• _Task statement_:
Wherever the string "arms" appears in a line of the listing below, report that line.

START Recorded information

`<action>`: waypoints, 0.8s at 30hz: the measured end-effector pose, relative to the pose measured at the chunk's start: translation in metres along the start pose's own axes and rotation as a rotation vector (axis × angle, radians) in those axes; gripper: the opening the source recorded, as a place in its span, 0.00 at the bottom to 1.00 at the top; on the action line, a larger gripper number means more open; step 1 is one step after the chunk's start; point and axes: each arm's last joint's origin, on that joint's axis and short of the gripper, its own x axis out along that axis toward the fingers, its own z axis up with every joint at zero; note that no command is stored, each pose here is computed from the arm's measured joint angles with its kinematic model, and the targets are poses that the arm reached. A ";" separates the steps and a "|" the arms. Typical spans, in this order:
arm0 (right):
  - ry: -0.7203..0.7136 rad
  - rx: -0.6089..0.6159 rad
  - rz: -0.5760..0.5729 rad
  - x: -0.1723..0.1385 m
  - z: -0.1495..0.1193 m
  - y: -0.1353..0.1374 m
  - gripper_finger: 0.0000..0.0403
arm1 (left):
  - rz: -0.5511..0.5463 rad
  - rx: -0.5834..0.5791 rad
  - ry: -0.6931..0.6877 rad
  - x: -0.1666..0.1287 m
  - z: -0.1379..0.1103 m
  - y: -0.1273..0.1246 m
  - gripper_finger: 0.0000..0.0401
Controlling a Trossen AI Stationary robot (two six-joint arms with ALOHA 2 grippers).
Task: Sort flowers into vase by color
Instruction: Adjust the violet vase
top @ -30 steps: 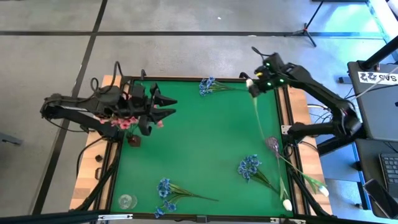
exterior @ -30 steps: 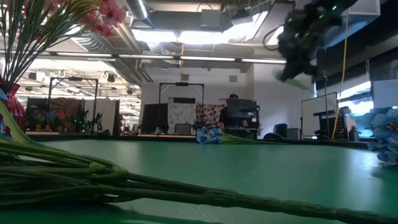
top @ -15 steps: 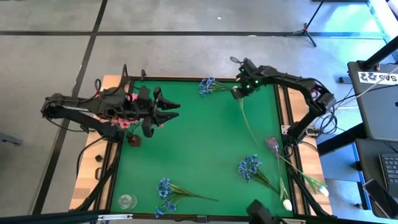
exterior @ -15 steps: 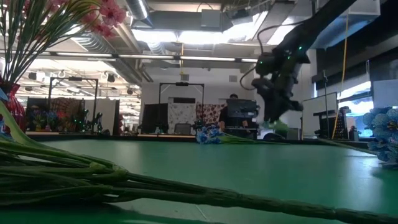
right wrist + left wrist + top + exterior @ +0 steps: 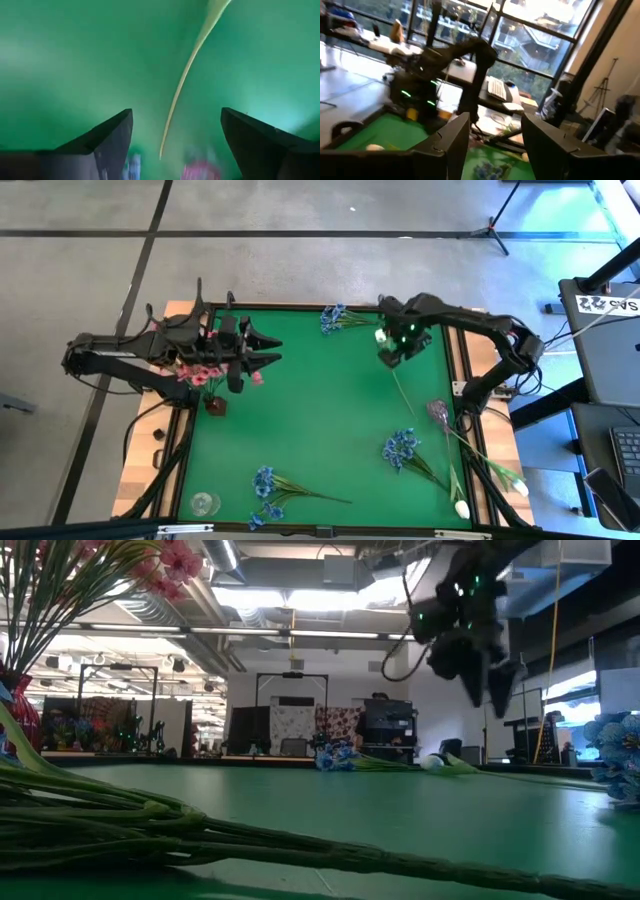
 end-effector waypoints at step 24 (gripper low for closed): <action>0.443 0.044 -0.377 0.122 -0.152 0.028 0.72 | 0.066 0.074 -0.009 -0.026 0.010 0.012 0.43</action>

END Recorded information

• _Worked solution_:
`<action>`: waypoints, 0.8s at 30hz: the measured end-effector pose, relative to the pose measured at the chunk's start: translation in metres along the start pose's own axes and rotation as a rotation vector (axis × angle, radians) in those axes; gripper: the opening the source recorded, as a place in its span, 0.00 at the bottom to 1.00 at the top; on the action line, a larger gripper number means more open; step 1 is one step after the chunk's start; point and axes: each arm's last joint's origin, on that joint's axis and short of the gripper, its own x axis out along that axis toward the fingers, its own z axis up with every joint at zero; note that no command is stored, each pose here is computed from the arm's measured joint angles with its kinematic model, and the targets are poses that the arm reached. A ";" separates the steps and a "|" the arms. Typical spans, in this order:
Controlling a Trossen AI Stationary robot (two six-joint arms with ALOHA 2 grippers).

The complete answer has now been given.